YOUR OBJECTIVE:
Below is a listing. Quote from it, exactly, the lines from the one containing "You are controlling" down to the one containing "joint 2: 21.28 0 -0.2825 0", both ends included, and nothing else.
(COLLECTED MATERIAL Opens)
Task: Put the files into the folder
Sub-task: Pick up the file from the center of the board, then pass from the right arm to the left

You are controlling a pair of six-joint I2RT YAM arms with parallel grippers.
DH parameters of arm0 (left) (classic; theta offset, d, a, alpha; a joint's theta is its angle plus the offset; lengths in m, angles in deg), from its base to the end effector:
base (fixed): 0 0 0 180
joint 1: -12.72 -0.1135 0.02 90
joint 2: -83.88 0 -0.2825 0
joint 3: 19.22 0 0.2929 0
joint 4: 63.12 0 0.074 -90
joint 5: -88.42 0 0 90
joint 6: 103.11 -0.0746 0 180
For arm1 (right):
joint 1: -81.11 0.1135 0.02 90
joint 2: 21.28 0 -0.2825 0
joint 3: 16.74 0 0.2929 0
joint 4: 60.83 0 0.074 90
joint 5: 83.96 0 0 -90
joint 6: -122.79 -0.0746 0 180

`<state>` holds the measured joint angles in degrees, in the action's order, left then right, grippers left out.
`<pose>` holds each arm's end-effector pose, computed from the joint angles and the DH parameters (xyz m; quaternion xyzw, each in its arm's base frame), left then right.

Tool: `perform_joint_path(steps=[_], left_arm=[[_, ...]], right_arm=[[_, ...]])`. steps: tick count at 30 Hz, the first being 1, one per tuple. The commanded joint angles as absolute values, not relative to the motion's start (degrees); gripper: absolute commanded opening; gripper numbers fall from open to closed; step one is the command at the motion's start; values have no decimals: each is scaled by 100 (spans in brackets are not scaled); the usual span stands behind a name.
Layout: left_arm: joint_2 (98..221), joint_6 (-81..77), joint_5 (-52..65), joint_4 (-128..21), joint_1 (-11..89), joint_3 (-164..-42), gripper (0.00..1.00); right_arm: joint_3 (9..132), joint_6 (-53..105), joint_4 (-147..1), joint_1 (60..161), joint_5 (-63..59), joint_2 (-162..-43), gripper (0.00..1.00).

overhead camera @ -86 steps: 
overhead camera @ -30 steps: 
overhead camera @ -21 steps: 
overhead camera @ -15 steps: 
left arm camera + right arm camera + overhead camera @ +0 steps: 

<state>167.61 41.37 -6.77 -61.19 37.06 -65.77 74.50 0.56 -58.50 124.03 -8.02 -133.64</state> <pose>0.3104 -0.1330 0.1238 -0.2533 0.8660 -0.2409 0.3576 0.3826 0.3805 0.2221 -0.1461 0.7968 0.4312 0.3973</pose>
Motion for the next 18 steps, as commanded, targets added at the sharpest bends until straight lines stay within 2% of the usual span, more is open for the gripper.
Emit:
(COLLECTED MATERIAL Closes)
ANSWER SPACE:
You are controlling a pair of six-joint I2RT YAM arms with parallel grippers.
DH parameters of arm0 (left) (classic; theta offset, d, a, alpha; a joint's theta is its angle plus the offset; lengths in m, angles in deg), from its base to the end effector:
base (fixed): 0 0 0 180
joint 1: -12.72 -0.1135 0.02 90
joint 2: -83.88 0 -0.2825 0
joint 3: 19.22 0 0.2929 0
joint 4: 63.12 0 0.074 -90
joint 5: -88.42 0 0 90
joint 6: 103.11 -0.0746 0 180
For arm1 (right):
joint 1: -81.11 0.1135 0.02 90
joint 2: 21.28 0 -0.2825 0

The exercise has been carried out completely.